## Task to carry out:
Which lines below contain "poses"? Copy every one of them.

## Given data:
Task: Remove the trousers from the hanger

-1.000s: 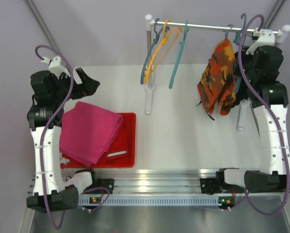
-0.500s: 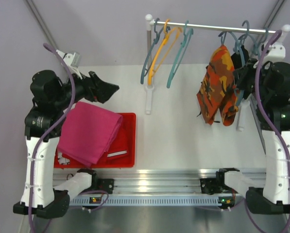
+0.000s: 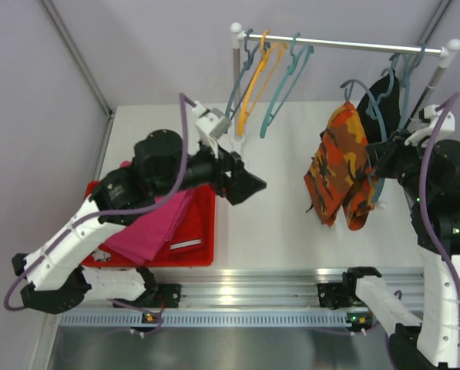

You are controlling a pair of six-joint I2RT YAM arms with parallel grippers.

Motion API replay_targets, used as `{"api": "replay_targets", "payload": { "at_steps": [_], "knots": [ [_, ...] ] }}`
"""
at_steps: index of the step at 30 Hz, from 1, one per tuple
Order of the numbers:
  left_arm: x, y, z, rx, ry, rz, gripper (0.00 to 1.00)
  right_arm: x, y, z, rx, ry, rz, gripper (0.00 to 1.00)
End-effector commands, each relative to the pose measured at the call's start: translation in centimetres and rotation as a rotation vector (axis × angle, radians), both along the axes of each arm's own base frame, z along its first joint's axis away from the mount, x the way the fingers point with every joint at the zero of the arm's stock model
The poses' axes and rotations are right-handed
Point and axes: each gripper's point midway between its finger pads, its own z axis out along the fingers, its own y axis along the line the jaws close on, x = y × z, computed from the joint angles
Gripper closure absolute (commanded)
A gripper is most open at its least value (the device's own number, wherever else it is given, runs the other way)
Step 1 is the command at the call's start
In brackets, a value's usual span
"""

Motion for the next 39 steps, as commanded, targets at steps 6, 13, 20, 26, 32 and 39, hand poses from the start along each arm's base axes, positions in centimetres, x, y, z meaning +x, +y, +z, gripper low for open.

## Exercise answer:
The poses' axes and rotations are right-handed
Motion for the next 39 steps, as commanded, targets at steps 6, 13, 20, 26, 32 and 39, hand poses from the start along each arm's base axes, positions in centimetres, x, y, z meaning +x, +y, +z, gripper low for open.

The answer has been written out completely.